The values express n (%) or mean ± standard deviation.
The results of this study support the notion that a negative EE has excellent prognostic value.1,2 Of note, when each component evaluated was normal (absence of clinical findings, and negative ECG and EE), even the revascularization requirement was minimal. Some patients with positive clinical and ECG findings had CAD, but it was usually single-vessel disease and the affected territories that were not dependent on the left anterior descending artery.

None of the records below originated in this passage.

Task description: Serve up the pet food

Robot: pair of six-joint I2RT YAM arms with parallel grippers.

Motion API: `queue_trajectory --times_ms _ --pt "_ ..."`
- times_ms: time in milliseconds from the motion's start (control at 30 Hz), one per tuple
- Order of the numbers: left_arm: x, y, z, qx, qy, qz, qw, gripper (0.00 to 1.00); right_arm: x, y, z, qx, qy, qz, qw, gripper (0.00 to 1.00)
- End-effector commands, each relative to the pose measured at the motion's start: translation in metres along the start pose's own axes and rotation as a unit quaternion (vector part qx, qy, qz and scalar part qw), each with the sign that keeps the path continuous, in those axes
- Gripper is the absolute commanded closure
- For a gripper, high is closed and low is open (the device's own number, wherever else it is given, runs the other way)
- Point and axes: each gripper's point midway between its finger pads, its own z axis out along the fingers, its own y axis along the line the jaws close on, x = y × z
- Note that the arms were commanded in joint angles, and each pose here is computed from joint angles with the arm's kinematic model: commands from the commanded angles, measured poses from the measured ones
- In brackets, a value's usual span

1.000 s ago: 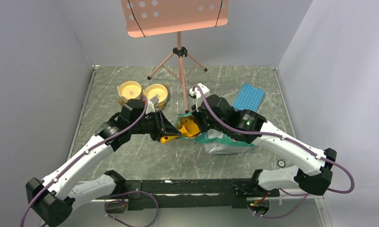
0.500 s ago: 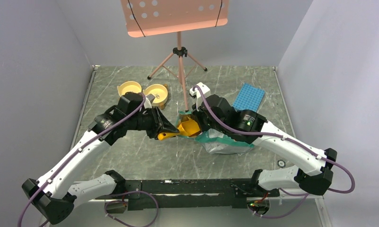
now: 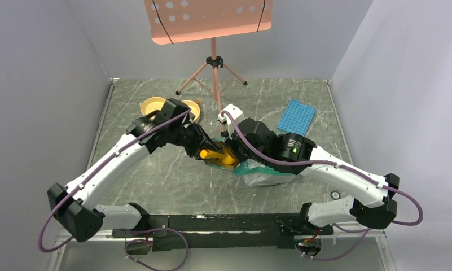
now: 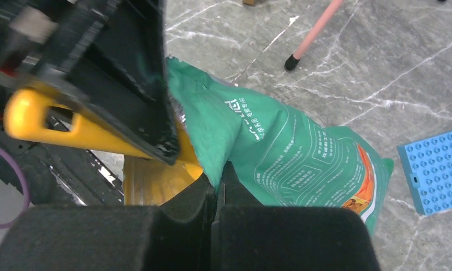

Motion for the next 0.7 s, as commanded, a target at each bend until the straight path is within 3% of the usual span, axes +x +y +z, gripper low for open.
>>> queue_trajectory --times_ms 0,133,233,300,433,567,667 --pt "-0.016 0.006 0.017 -0.042 -0.036 -0.089 0.994 1.00 -0.104 0.025 -0.052 -0.080 -0.181 0.074 0.977 1.00" --pt "-0.024 0.004 0.060 -0.020 -0.021 -0.063 0.998 1.00 -0.112 0.019 -0.067 -0.091 -0.204 0.123 0.967 1.00" --pt "-0.030 0.018 0.091 -0.035 -0.023 -0.015 0.999 1.00 -0.103 0.009 -0.060 -0.094 -0.186 0.158 0.965 1.00" --pt "-0.032 0.011 0.110 -0.003 -0.018 0.044 0.999 1.00 -0.101 -0.001 -0.064 -0.104 -0.190 0.184 0.959 1.00" --pt "-0.041 0.009 0.143 0.030 -0.002 0.152 0.988 1.00 -0.100 -0.015 -0.070 -0.125 -0.199 0.231 0.944 1.00" --pt "-0.041 0.027 0.164 0.036 0.034 0.170 0.984 1.00 -0.101 -0.011 -0.075 -0.143 -0.198 0.238 0.940 1.00" --pt "-0.046 0.023 0.166 0.072 0.022 0.230 0.970 1.00 -0.098 -0.014 -0.076 -0.137 -0.197 0.233 0.942 1.00"
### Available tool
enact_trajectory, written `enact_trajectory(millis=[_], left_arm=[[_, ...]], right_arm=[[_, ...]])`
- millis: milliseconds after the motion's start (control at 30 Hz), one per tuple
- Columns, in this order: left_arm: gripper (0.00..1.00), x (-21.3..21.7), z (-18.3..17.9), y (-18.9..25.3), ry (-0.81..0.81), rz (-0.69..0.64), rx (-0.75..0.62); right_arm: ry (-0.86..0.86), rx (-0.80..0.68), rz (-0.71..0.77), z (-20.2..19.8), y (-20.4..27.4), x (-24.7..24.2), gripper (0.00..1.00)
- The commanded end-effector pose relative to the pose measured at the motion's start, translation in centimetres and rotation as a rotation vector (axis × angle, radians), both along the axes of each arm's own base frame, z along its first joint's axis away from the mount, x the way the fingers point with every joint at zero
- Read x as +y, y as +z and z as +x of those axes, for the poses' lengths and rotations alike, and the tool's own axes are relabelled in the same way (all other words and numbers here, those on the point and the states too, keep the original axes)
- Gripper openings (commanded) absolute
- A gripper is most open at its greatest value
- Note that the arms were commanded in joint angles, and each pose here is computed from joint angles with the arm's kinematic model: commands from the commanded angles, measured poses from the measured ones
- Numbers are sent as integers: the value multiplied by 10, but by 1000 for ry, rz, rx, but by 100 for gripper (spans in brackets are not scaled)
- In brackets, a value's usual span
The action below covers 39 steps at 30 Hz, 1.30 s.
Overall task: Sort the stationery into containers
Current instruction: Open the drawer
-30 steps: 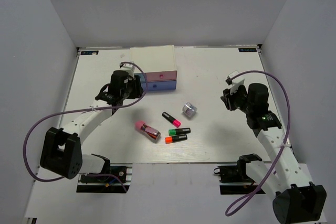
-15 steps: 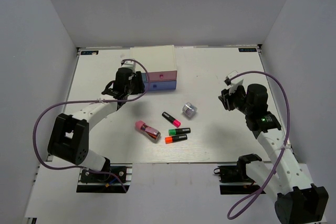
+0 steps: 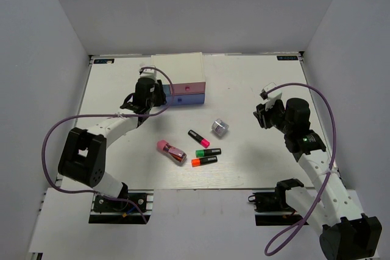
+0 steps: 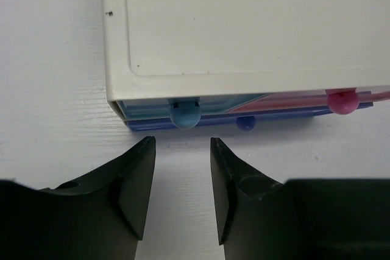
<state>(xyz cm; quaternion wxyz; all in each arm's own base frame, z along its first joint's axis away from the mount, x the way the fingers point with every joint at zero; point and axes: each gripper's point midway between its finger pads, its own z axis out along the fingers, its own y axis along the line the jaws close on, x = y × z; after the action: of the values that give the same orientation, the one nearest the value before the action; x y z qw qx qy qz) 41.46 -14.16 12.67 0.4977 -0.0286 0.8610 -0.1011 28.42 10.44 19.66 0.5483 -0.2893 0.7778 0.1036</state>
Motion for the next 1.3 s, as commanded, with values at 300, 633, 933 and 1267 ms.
enact_trajectory(millis=[300,633,933,1267], left_arm=[[55,-4,15,7,29,-28,-46],[55,-2,19,17,47,-34,-83],[54,-5,28,29,51,-59,-123],[49,-2,30,25,74,-59,-127]], right_arm=[[-5,-55,13,5,13,3,41],[-5,-59,12,4,14,4,42],[-3,-60,10,4,13,4,44],[-5,-70,9,4,16,4,44]])
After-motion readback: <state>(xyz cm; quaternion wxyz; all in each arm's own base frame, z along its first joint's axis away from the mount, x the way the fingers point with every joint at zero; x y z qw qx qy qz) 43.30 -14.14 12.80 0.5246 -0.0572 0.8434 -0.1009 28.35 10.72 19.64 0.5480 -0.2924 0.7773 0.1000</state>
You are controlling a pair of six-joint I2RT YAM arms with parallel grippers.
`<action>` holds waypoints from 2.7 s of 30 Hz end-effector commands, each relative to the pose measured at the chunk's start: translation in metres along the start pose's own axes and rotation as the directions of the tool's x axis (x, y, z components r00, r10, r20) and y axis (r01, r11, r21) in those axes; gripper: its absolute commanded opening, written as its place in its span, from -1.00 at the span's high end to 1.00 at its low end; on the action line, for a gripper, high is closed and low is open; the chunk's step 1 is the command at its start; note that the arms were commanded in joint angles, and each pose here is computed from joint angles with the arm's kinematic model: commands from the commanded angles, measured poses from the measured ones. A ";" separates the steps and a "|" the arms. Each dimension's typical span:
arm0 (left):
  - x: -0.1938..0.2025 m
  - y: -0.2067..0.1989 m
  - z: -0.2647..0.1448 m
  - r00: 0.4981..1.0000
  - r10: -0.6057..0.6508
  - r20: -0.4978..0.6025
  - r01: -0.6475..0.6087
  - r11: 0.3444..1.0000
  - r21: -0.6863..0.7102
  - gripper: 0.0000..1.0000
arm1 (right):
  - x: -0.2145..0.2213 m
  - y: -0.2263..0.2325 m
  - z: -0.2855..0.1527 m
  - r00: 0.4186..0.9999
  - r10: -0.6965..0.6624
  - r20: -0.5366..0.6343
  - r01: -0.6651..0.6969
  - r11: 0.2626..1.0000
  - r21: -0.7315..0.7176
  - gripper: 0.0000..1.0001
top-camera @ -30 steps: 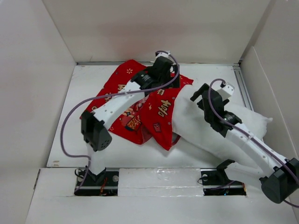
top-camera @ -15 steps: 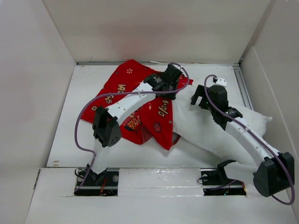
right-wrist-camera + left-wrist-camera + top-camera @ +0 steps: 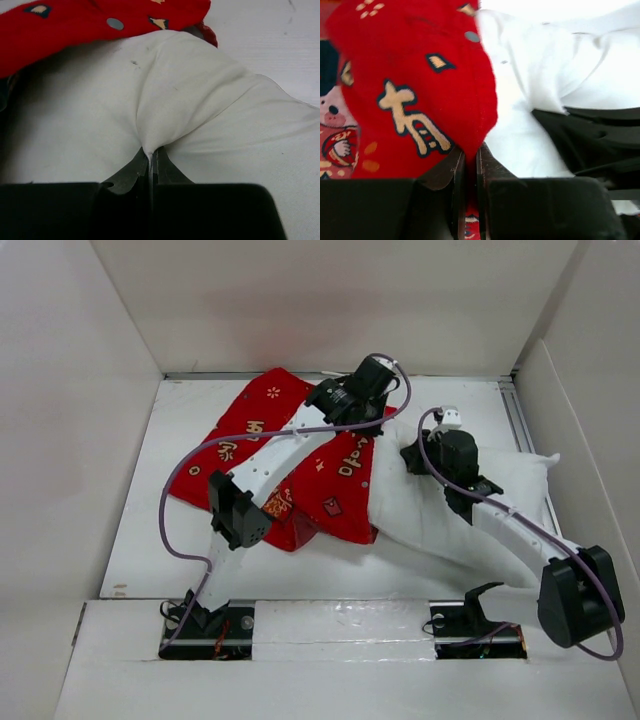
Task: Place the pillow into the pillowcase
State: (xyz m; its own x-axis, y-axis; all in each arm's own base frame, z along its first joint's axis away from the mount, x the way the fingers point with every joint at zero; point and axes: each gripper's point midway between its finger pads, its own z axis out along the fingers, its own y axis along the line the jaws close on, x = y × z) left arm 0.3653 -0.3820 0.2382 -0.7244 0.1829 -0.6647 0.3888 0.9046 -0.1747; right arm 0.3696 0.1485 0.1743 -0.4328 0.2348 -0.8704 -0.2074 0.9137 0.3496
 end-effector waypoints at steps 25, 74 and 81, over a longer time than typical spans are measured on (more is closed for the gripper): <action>-0.002 -0.118 -0.073 0.996 0.052 0.078 -0.083 0.884 0.460 1.00 | -0.123 0.080 -0.060 0.836 0.348 0.424 -0.341 0.935 -0.096 1.00; -0.038 -0.046 -0.064 0.997 -0.033 0.070 0.003 0.920 0.393 1.00 | -0.106 0.198 -0.125 0.917 0.014 0.400 0.214 0.827 -0.520 1.00; 0.007 -0.111 -0.107 0.994 0.073 0.081 -0.102 0.880 0.464 1.00 | -0.149 0.131 -0.106 0.896 -0.052 0.440 0.116 0.986 -0.121 1.00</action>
State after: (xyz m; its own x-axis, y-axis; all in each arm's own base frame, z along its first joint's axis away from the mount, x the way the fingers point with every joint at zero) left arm 0.3270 -0.4217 0.2894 -0.6814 0.1739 -0.7110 0.5744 0.7291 -0.3721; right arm 0.2858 0.2304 0.3287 -0.1814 0.1998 -0.9629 -0.5075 0.8197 0.2657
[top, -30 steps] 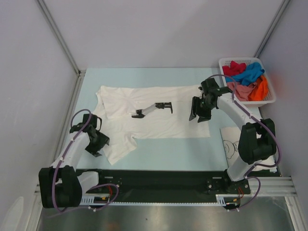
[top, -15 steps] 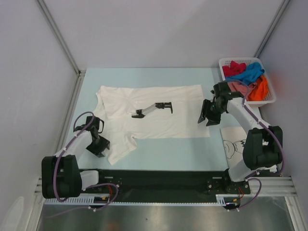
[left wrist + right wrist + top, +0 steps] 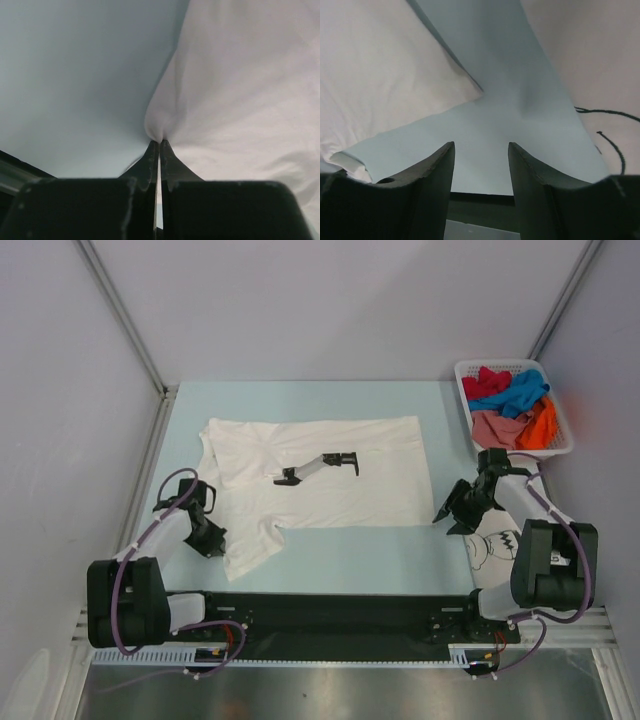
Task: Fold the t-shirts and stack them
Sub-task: Fold the tshirt
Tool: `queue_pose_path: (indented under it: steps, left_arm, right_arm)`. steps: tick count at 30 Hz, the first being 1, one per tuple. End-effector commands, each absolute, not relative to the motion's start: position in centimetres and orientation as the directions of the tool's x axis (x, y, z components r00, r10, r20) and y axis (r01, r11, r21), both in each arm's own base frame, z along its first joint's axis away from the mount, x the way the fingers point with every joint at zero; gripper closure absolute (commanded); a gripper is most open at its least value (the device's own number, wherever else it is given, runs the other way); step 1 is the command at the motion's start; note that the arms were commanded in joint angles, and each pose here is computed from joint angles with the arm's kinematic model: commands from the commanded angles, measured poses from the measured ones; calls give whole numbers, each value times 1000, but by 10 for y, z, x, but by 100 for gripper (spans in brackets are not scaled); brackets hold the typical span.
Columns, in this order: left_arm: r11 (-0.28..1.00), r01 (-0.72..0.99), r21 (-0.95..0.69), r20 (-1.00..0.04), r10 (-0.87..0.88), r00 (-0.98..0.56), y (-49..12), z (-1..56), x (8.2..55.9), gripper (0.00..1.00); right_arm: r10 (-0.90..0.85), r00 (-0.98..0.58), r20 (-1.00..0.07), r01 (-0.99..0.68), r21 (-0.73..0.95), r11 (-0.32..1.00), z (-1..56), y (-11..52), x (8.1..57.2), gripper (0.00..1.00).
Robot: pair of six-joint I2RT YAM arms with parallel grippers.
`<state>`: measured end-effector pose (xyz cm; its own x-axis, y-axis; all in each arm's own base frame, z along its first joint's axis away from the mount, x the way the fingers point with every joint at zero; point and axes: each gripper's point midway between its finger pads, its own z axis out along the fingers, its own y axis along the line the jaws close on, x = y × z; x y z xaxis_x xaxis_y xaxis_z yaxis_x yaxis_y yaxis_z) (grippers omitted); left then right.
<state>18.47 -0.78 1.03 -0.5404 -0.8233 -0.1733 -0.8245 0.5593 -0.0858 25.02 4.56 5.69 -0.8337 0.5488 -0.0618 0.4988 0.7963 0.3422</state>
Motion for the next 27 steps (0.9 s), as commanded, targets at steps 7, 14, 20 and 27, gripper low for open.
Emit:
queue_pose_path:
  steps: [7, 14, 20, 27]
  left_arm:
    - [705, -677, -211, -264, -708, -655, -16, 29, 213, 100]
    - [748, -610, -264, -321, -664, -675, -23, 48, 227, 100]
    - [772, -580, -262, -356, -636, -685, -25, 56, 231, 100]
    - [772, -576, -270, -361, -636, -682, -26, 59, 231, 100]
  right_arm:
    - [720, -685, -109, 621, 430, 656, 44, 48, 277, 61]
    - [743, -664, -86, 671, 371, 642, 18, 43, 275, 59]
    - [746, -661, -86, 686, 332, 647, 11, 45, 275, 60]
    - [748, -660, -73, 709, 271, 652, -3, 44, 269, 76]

This is because EE is very sensitive for detecting multivessel disease and left anterior descending artery disease but is not as sensitive for single-vessel disease or disease affecting the right coronary or circumflex arteries. In a recent study performed in EE (–) patients, a positive ECG was not associated with a larger number of events or revascularizations,5 although the results might have been different if patients had been positive both clinically and on ECG. Thus, although events do not seem to be associated with positive status other than image-related, this group may benefit from coronary revascularization. For patients who are less likely to benefit from coronary angiography and eventual revascularization, such as those showing only clinical or only ECG findings, coronary computed tomography examination could be considered,6 since “blank” coronary angiograms were not uncommon in this subgroup.